- [ACTIVITY] Please copy, exactly as they appear below, the lines from the one containing "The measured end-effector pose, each" through the one containing "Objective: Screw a".

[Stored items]

──────

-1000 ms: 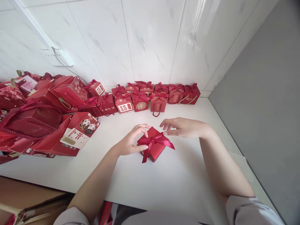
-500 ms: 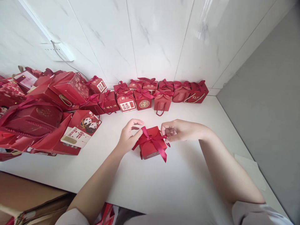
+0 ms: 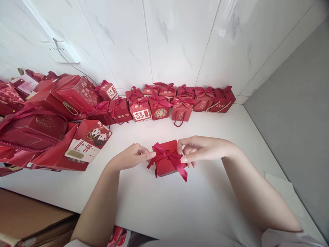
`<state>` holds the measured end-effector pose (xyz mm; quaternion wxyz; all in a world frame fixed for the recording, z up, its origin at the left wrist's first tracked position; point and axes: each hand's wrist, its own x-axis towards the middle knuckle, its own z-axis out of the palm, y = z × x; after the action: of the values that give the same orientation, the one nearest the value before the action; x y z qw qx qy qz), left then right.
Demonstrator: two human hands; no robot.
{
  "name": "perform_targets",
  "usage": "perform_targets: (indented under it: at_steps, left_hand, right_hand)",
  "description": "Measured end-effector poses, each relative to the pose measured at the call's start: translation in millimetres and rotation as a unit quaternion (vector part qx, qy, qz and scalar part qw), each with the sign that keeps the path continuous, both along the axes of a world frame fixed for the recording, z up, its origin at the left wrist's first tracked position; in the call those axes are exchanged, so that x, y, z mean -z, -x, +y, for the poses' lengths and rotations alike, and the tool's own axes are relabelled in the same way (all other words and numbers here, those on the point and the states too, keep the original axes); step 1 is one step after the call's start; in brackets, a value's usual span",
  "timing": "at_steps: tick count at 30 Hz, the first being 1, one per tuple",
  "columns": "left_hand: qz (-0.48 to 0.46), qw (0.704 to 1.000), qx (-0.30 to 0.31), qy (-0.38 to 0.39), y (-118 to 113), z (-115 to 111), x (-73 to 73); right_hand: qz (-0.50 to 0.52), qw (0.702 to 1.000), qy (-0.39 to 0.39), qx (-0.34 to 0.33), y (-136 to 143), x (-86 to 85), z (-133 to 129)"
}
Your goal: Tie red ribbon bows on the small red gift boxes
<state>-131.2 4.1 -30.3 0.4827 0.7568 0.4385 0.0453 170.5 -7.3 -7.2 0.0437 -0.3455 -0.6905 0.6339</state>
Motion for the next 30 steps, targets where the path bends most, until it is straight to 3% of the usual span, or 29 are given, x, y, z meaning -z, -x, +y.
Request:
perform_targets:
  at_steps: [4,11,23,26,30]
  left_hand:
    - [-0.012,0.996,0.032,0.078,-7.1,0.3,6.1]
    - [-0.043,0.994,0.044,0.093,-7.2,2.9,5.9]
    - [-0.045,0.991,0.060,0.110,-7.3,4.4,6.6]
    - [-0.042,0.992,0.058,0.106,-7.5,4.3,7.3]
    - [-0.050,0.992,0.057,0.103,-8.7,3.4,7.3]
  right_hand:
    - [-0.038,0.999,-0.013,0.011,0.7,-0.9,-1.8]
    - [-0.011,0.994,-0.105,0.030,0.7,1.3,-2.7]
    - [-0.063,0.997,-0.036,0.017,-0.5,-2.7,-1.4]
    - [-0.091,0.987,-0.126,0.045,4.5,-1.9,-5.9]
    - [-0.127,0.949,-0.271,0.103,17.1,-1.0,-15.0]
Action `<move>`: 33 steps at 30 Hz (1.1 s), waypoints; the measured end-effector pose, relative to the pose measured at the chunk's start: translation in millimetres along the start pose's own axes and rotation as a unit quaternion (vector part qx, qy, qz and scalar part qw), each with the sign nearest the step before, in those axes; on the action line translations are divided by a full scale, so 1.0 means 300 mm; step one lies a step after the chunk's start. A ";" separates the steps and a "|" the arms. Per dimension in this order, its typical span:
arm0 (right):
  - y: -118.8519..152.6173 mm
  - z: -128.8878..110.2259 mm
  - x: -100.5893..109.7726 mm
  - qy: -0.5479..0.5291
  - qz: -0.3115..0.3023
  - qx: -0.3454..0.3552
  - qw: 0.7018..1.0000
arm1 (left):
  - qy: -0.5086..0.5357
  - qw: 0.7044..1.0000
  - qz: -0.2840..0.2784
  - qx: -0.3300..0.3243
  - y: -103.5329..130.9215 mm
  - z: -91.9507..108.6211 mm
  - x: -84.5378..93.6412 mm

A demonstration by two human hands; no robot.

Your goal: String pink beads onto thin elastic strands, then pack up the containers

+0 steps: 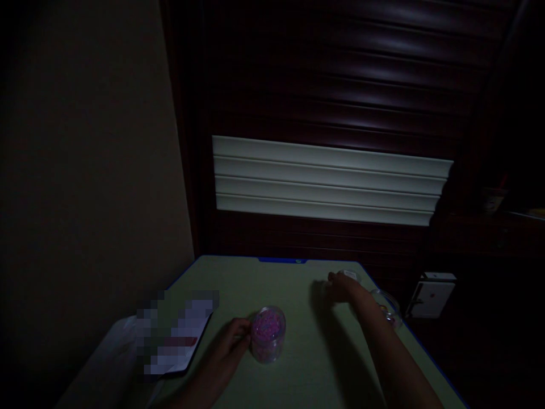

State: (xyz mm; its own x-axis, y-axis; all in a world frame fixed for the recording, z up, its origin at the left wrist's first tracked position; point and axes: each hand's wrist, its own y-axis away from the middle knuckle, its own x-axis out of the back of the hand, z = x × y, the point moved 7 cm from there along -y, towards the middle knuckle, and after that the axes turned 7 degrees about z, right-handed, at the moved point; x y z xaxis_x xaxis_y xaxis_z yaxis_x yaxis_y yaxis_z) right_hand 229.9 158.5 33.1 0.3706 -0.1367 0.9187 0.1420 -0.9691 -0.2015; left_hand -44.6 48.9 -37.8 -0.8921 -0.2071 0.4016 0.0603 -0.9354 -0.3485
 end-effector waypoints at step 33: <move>0.162 -0.248 -0.124 -0.072 -0.069 0.213 0.972 | 0.022 1.000 -0.006 -0.004 0.005 0.013 -0.008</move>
State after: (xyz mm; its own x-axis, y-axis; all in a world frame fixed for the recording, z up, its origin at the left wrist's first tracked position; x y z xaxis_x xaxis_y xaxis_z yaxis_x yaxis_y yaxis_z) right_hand 154.7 101.3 14.3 0.4409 0.0488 0.8962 0.5552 -0.7994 -0.2296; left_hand -40.6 46.7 -36.1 -0.9118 -0.1819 0.3681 0.0455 -0.9358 -0.3496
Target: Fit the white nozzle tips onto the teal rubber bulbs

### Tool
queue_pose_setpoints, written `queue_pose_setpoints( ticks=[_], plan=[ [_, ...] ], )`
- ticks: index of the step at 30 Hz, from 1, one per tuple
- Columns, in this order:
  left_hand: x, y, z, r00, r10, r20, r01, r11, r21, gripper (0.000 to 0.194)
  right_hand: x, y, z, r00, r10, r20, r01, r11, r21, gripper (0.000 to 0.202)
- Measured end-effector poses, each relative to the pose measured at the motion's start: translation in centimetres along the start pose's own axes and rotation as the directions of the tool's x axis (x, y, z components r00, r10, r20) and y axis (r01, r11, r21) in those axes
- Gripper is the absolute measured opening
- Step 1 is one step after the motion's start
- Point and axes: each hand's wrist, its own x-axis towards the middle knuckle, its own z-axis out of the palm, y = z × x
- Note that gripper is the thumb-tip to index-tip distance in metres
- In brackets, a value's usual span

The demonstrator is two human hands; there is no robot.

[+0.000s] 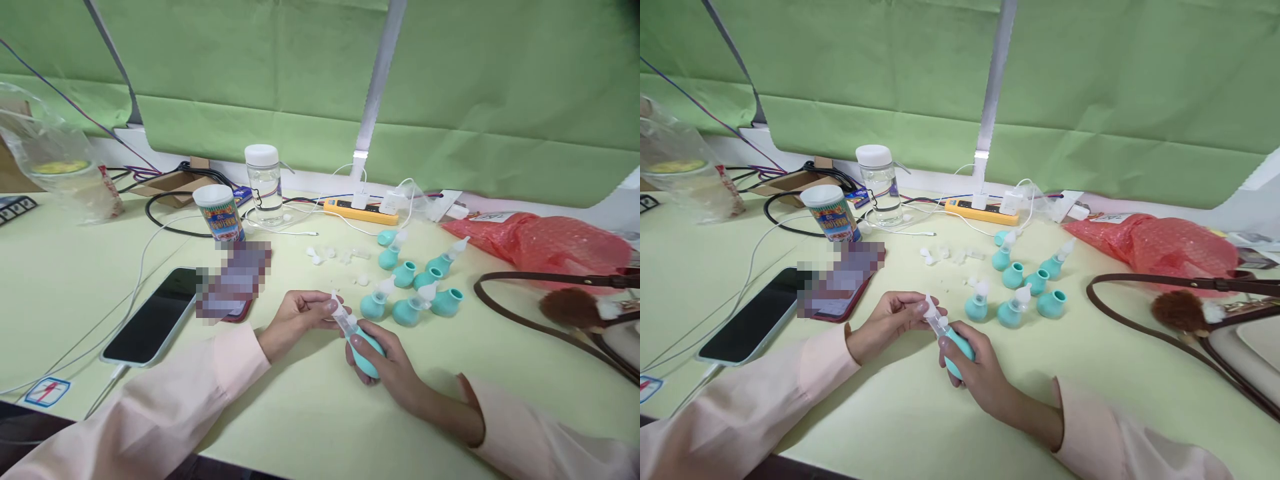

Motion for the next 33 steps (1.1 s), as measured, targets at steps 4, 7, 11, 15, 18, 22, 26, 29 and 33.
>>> queue_pose_setpoints(
  ticks=[4,7,11,15,18,22,26,29,33],
  plan=[
    [0.1,-0.2,0.1,1.000,0.028,-0.011,-0.029,1.000,-0.003,0.021,0.2,0.0,0.0,1.000,0.000,0.008,0.000,1.000,-0.008,0.026],
    [-0.1,-0.3,0.3,1.000,0.027,-0.001,-0.027,1.000,-0.006,0.020,0.1,0.0,0.0,1.000,0.000,0.002,0.000,1.000,0.003,0.026],
    [-0.3,-0.6,0.5,0.999,0.042,-0.010,-0.042,0.999,-0.029,0.018,0.0,0.1,0.2,0.999,0.000,-0.040,0.000,1.000,0.012,0.026],
    [-0.3,-1.0,0.7,0.998,0.042,-0.037,-0.045,0.997,-0.070,0.018,0.1,0.1,0.3,0.998,0.014,-0.066,-0.014,1.000,0.008,0.025],
    [-0.4,-1.1,0.8,0.998,0.030,-0.052,-0.034,0.996,-0.081,0.019,0.2,0.0,0.4,0.998,0.009,-0.066,-0.009,1.000,0.003,0.026],
    [-0.6,-1.2,1.1,0.995,0.044,-0.091,-0.052,0.995,-0.088,0.020,0.3,0.0,0.3,0.999,-0.006,-0.051,0.003,0.998,-0.058,0.026],
    [-0.6,-1.2,1.1,0.991,0.067,-0.117,-0.075,0.995,-0.065,0.023,0.1,0.5,0.1,0.997,-0.032,-0.070,0.020,0.985,-0.172,0.025],
    [-0.5,-1.1,0.9,0.994,0.051,-0.102,-0.056,0.997,-0.056,0.023,-0.1,0.8,0.1,0.996,-0.030,-0.086,0.012,0.980,-0.198,0.026],
    [-0.5,-0.9,0.7,0.997,0.023,-0.071,-0.026,0.999,-0.045,0.021,-0.3,0.7,0.4,0.997,-0.007,-0.077,-0.004,0.989,-0.147,0.026]
  ],
)
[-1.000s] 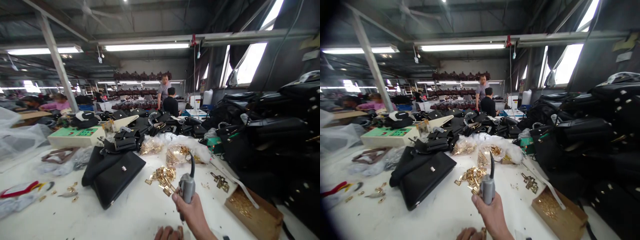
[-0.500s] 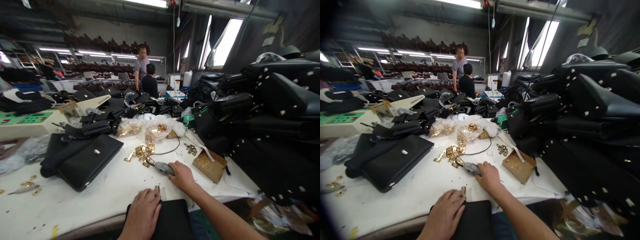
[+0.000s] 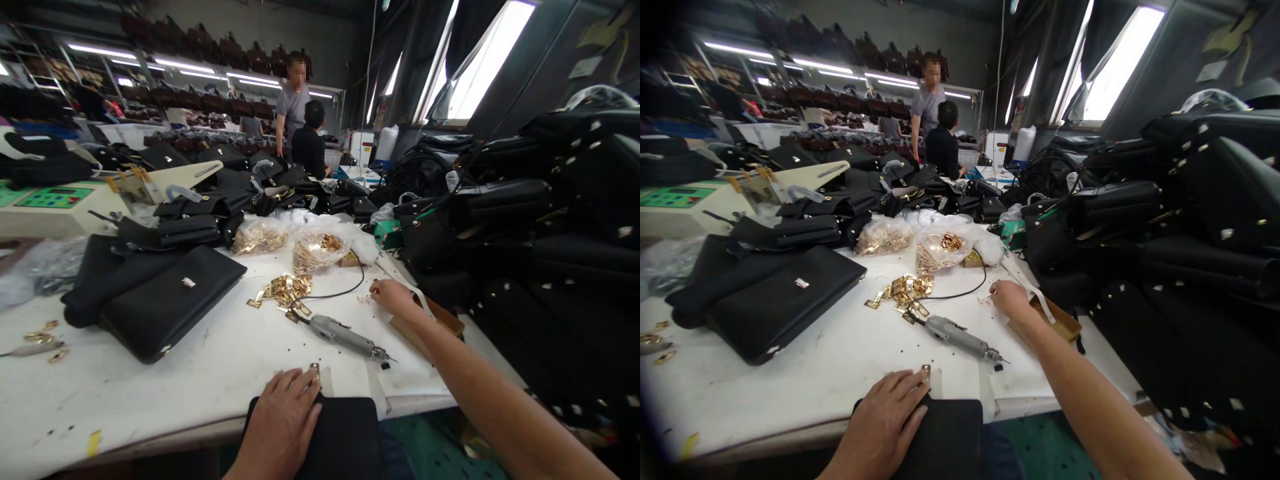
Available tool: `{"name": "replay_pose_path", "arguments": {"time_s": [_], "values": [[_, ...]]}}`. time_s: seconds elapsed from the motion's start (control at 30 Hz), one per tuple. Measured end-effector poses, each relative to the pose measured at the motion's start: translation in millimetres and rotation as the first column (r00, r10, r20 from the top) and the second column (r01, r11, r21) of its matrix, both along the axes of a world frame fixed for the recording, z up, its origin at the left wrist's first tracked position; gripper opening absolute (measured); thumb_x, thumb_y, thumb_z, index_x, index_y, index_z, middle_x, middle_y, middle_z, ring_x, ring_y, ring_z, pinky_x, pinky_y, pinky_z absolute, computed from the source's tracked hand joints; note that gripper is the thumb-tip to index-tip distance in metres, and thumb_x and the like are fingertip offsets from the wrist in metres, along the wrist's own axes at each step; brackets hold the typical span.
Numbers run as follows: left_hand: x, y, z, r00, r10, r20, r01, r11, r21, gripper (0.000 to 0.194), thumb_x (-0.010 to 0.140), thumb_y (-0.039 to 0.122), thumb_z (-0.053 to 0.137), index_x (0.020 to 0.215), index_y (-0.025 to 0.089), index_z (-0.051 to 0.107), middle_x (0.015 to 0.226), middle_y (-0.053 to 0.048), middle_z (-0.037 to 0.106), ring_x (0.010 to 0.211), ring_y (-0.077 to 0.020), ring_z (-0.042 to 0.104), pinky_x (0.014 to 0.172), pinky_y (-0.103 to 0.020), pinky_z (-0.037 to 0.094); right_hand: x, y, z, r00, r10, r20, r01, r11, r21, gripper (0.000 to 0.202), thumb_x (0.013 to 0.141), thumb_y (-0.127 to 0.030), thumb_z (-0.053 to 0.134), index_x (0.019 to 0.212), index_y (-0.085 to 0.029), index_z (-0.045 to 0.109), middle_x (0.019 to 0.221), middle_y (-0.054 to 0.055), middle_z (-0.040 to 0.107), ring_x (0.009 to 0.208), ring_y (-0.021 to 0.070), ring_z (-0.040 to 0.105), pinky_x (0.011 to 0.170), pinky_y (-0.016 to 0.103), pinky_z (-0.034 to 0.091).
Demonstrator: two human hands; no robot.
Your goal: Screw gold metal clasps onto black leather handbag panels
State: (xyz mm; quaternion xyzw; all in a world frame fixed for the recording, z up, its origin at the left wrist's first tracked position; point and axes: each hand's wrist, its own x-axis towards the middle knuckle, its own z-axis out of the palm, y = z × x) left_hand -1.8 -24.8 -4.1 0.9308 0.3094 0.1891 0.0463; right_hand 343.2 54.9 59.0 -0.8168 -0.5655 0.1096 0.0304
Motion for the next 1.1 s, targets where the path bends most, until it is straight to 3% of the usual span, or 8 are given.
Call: {"name": "replay_pose_path", "arguments": {"time_s": [0.2,0.3,0.47,0.6,0.7,0.87,0.97,1.1], "values": [[-5.4,0.1,2.2,1.000,-0.004,-0.028,0.002,0.998,-0.057,0.039,0.089,0.021,0.062,0.128,0.027,0.063,0.138,0.000,0.065,0.119,-0.0261,0.063,0.105,-0.049,0.051,-52.3,-32.2,-5.1,0.969,0.200,-0.149,-0.207,0.978,-0.036,0.044,0.078,-0.067,0.071,0.102,-0.030,0.075,0.097,0.001,0.076,0.084,0.0210,0.069,0.072,0.028,0.045],[-7.8,0.6,5.8,0.997,-0.030,-0.065,0.025,0.996,-0.081,0.041,0.089,0.025,0.062,0.131,0.027,0.062,0.143,0.000,0.061,0.123,-0.0277,0.062,0.106,-0.051,0.051,-77.1,-52.6,-13.6,0.959,0.260,-0.115,-0.266,0.964,-0.031,0.052,0.070,-0.059,0.081,0.110,-0.026,0.071,0.100,0.005,0.075,0.088,0.0256,0.068,0.072,0.030,0.044],[-9.4,-1.2,15.6,0.987,-0.056,-0.148,0.044,0.995,-0.085,0.053,0.088,0.032,0.064,0.140,0.024,0.057,0.148,-0.005,0.056,0.126,-0.0322,0.061,0.104,-0.054,0.052,-66.7,-58.2,-8.0,0.900,0.254,-0.354,-0.222,0.966,0.130,0.024,0.090,-0.042,0.062,0.104,-0.023,0.070,0.093,0.004,0.073,0.085,0.0223,0.066,0.072,0.030,0.045],[-5.8,-7.9,18.6,0.976,-0.037,-0.214,0.011,0.992,-0.123,0.055,0.089,0.034,0.063,0.142,0.021,0.056,0.145,-0.008,0.059,0.127,-0.0331,0.061,0.107,-0.054,0.050,-40.7,-45.6,10.0,0.527,0.199,-0.826,0.157,0.933,0.325,0.030,0.092,-0.047,0.053,0.098,-0.019,0.063,0.083,0.003,0.068,0.072,0.0197,0.065,0.063,0.029,0.050],[-2.2,-13.1,13.6,0.972,-0.032,-0.234,0.002,0.992,-0.129,0.057,0.088,0.036,0.064,0.141,0.018,0.057,0.144,-0.011,0.059,0.126,-0.0350,0.061,0.106,-0.055,0.049,-29.4,-25.5,14.5,0.306,0.302,-0.903,0.482,0.769,0.420,0.029,0.083,-0.046,0.062,0.093,-0.019,0.060,0.078,0.002,0.067,0.068,0.0192,0.066,0.061,0.030,0.054],[-5.0,-13.9,-0.8,0.988,-0.030,-0.152,0.017,0.996,-0.083,0.062,0.086,0.041,0.066,0.143,0.020,0.055,0.143,-0.010,0.060,0.125,-0.0322,0.061,0.105,-0.046,0.049,-20.3,12.8,1.0,0.498,0.218,-0.839,0.711,0.451,0.540,0.038,0.073,-0.050,0.079,0.074,-0.018,0.058,0.053,-0.004,0.055,0.043,0.0117,0.050,0.042,0.023,0.044],[-9.3,-11.6,-6.3,0.996,-0.035,-0.087,0.032,0.999,-0.033,0.063,0.088,0.045,0.066,0.146,0.023,0.051,0.146,-0.007,0.059,0.126,-0.0288,0.061,0.107,-0.040,0.046,-15.7,25.6,-10.0,0.559,0.158,-0.814,0.704,0.427,0.567,0.042,0.071,-0.053,0.082,0.071,-0.017,0.060,0.052,-0.001,0.058,0.041,0.0120,0.050,0.037,0.022,0.041],[-11.7,-9.6,-8.2,0.996,-0.056,-0.076,0.058,0.998,0.033,0.058,0.088,0.045,0.066,0.141,0.025,0.055,0.143,-0.006,0.061,0.122,-0.0282,0.062,0.105,-0.040,0.046,-12.8,32.1,-20.8,0.578,0.120,-0.807,0.674,0.487,0.556,0.043,0.071,-0.054,0.081,0.075,-0.015,0.064,0.053,0.000,0.062,0.040,0.0118,0.050,0.034,0.021,0.041]]}}
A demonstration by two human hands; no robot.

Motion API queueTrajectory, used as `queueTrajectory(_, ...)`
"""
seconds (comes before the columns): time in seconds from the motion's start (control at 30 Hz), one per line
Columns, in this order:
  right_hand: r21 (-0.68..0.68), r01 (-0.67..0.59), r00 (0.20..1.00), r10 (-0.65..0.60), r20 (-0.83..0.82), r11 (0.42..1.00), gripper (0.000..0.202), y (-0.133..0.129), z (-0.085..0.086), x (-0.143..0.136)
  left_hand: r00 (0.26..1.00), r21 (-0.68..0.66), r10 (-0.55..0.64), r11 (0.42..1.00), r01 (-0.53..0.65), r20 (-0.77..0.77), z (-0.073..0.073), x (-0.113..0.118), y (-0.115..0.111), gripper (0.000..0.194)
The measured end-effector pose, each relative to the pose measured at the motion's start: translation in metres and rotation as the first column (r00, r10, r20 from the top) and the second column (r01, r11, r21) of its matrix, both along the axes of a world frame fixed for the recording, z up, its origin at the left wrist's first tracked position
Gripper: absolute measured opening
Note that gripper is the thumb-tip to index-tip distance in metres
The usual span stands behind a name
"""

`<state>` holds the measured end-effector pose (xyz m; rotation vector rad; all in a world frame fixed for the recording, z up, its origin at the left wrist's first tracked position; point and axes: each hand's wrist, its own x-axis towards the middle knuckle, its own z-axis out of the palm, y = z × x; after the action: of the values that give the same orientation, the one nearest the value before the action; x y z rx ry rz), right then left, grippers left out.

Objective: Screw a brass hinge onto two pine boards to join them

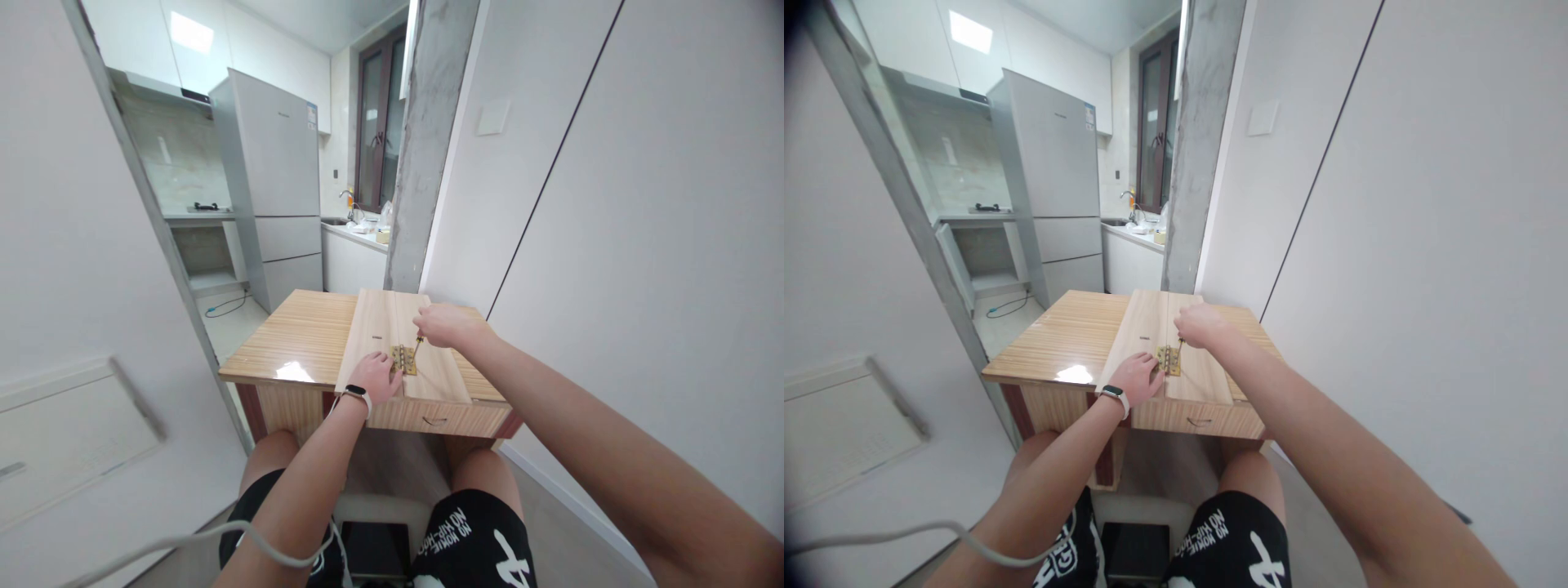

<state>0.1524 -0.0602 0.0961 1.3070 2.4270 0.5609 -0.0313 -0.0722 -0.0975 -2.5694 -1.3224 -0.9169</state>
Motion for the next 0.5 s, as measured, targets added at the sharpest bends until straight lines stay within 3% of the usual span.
queueTrajectory(0.5, -0.062, 0.167, 0.985, -0.169, -0.028, 0.984, 0.039, -0.004, 0.013, -0.015, 1.0, -0.08, -0.01, 0.997, 0.012, 0.022, 0.003, 0.001, -0.003, 0.03)
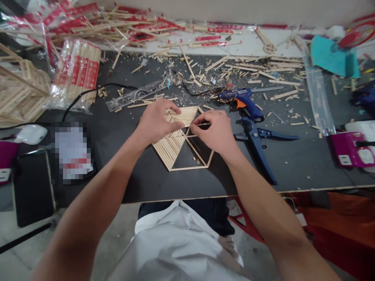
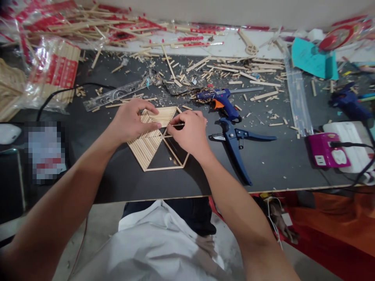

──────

- [EXPECTED OUTPUT]
The measured end-effector pose, each relative to the pose measured at the motion's start: translation in metres and rotation as the first column (r00, r10, r20 from the top) and the second column (r01, r11, r21) of its matrix, both along the axes of a world frame fixed for the recording, z up, its origin at the left wrist's first tracked position
Gripper: absolute measured opening
Note that gripper is the thumb-tip to index-tip distance in metres
The usual span stands behind a name
"""

`<state>` holds the measured end-effector pose (xyz m; rotation vector rad; all in a world frame fixed for the recording, z up, its origin at the left wrist's first tracked position; point and axes: each hand's wrist, its own x-axis towards the middle knuckle, its own z-axis out of the palm, y = z × x; after the action: of the values that give the same orientation, the one nearest the value before the action; x y z rx ry rz), right then left, grippers left out.

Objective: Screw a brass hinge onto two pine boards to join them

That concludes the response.